Lorsque ce traitement d’attaque ne suffit pas, des médicaments d’une autre gamme d’action (les triptans), initialement réservés aux adultes, peuvent être prescrits : une molécule, commercialisée sous forme de spray nasal, est reconnue pour les plus de 12 ans. Non remboursée, elle est assez onéreuse. Comme si la migraine de l’enfant n’était pas une  » vraie  » maladie aux yeux de l’Inami ?

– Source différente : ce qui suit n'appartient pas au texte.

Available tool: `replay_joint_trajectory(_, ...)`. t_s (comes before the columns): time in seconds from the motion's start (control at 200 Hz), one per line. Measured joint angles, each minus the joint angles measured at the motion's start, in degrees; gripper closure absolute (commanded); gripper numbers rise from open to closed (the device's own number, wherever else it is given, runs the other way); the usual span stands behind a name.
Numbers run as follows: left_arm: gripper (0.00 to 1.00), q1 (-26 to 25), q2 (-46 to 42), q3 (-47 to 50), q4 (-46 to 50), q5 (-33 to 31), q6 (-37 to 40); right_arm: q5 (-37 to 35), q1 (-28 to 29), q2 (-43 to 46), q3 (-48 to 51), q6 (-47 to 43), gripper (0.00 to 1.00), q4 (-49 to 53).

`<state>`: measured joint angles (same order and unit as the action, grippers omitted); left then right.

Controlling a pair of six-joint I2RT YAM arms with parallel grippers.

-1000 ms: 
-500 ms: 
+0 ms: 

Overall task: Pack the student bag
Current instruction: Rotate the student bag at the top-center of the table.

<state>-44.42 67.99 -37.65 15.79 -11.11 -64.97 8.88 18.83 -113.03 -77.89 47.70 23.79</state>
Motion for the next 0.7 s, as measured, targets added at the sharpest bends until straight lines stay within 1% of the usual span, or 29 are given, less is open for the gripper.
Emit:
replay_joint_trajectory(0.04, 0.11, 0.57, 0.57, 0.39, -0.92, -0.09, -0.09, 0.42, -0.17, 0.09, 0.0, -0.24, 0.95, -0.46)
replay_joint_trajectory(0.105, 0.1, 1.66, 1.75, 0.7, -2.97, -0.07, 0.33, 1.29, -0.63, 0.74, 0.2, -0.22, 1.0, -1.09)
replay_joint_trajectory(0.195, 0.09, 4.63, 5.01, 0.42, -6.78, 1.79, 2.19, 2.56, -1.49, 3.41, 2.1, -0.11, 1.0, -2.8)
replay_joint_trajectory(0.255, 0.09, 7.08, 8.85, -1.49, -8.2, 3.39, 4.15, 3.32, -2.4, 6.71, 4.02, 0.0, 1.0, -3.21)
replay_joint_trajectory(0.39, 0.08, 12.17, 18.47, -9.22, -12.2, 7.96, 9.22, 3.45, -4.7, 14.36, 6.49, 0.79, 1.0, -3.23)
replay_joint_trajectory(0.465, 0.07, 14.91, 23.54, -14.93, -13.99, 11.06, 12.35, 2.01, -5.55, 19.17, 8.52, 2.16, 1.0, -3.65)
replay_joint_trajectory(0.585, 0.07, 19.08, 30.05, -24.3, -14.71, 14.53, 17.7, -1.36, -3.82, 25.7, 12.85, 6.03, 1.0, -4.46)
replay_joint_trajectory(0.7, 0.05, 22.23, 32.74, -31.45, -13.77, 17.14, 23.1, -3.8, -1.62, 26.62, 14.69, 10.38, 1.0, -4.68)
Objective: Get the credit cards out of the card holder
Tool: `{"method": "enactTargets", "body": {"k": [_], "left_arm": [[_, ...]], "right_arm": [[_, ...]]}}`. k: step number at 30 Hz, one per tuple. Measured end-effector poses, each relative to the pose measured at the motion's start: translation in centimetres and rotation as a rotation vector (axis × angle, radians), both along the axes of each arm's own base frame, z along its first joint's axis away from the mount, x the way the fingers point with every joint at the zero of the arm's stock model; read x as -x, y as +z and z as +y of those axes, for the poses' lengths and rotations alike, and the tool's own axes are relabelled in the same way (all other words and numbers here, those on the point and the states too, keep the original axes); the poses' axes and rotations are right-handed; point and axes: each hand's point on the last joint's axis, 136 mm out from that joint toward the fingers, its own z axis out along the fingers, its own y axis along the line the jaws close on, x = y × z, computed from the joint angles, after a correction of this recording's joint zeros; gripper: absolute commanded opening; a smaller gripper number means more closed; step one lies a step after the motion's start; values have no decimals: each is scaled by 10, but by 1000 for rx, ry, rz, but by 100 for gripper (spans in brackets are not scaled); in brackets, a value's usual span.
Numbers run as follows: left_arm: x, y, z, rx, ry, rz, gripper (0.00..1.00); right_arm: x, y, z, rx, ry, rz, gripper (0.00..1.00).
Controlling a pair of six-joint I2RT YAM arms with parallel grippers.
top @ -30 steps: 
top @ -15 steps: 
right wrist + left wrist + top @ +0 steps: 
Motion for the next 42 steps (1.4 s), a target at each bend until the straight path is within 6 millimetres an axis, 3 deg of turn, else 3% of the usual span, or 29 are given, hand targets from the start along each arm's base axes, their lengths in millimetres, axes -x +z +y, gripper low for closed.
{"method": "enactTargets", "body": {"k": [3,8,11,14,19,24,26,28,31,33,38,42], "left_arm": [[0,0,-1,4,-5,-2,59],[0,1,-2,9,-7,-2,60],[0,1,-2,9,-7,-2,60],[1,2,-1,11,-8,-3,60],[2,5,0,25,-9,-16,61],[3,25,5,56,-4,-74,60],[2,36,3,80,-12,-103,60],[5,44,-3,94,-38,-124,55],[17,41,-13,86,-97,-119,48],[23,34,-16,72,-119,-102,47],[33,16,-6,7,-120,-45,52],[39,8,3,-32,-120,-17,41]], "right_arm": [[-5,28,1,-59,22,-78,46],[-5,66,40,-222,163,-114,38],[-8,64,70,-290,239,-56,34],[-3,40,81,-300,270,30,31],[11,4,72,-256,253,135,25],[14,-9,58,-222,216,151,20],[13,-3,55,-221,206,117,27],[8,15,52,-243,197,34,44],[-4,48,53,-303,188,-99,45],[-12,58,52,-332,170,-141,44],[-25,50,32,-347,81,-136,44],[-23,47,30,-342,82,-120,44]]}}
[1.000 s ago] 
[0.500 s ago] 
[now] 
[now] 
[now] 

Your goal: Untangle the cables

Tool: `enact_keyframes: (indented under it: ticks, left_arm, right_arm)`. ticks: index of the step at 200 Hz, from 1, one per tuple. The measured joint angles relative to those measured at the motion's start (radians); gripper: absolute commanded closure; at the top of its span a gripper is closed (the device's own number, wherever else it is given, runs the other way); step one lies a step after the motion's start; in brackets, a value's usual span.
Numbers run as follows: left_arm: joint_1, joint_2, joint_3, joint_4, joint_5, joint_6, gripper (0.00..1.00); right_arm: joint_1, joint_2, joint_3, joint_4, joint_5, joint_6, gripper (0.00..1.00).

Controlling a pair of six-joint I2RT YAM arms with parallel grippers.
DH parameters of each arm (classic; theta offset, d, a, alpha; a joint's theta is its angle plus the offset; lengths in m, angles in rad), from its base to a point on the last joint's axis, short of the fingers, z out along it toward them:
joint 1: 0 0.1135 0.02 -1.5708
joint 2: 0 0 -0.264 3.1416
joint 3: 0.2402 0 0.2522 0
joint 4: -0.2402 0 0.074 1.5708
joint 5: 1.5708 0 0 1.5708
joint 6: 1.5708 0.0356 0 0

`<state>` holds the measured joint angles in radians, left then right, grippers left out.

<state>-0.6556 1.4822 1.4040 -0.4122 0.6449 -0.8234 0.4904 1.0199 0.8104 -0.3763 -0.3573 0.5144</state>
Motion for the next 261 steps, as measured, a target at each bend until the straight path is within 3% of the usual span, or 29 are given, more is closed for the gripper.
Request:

Au cas où ces différentes thérapies conjuguées ne donneraient pas de résultats satisfaisants, il arrive que l’on opte pour un traitement préventif quotidien, également usité chez les adultes : des médicaments antiépileptiques (l’épilepsie a des causes neurologiques assez proches de celles de la migraine).

Enfin, il se peut également (tout comme pour les céphalées chroniques, en particulier celles dites de tension), que les crises de migraine soient liées à des causes psychologiques, s’ajoutant alors aux raisons organiques.  » Pour l’enfant, la céphalée est alors un moyen d’exprimer une sensation de malaise ou l’existence d’un problème. L’intervention d’un psychologue ou d’un pédopsychiatre est généralement efficace. Elle aide à réduire ou à supprimer l’apparition des crises « , souligne le Pr Van Bogaert.

Nul enfant n’est à l’abri des attaques de migraine, filles et garçons à égalité, ce qui n’est plus le cas à l’âge adulte (on compte alors de 2 à 3 fois plus de femmes concernées), remarque enfin le neuropédiatre. Mais tous les jeunes migraineux ne le restent pas forcément : un jour, pour les plus chanceux, ces n£uds dans la tête ne seront plus qu’un souvenir de jeunesse. Dont ils se seraient sans doute bien passés.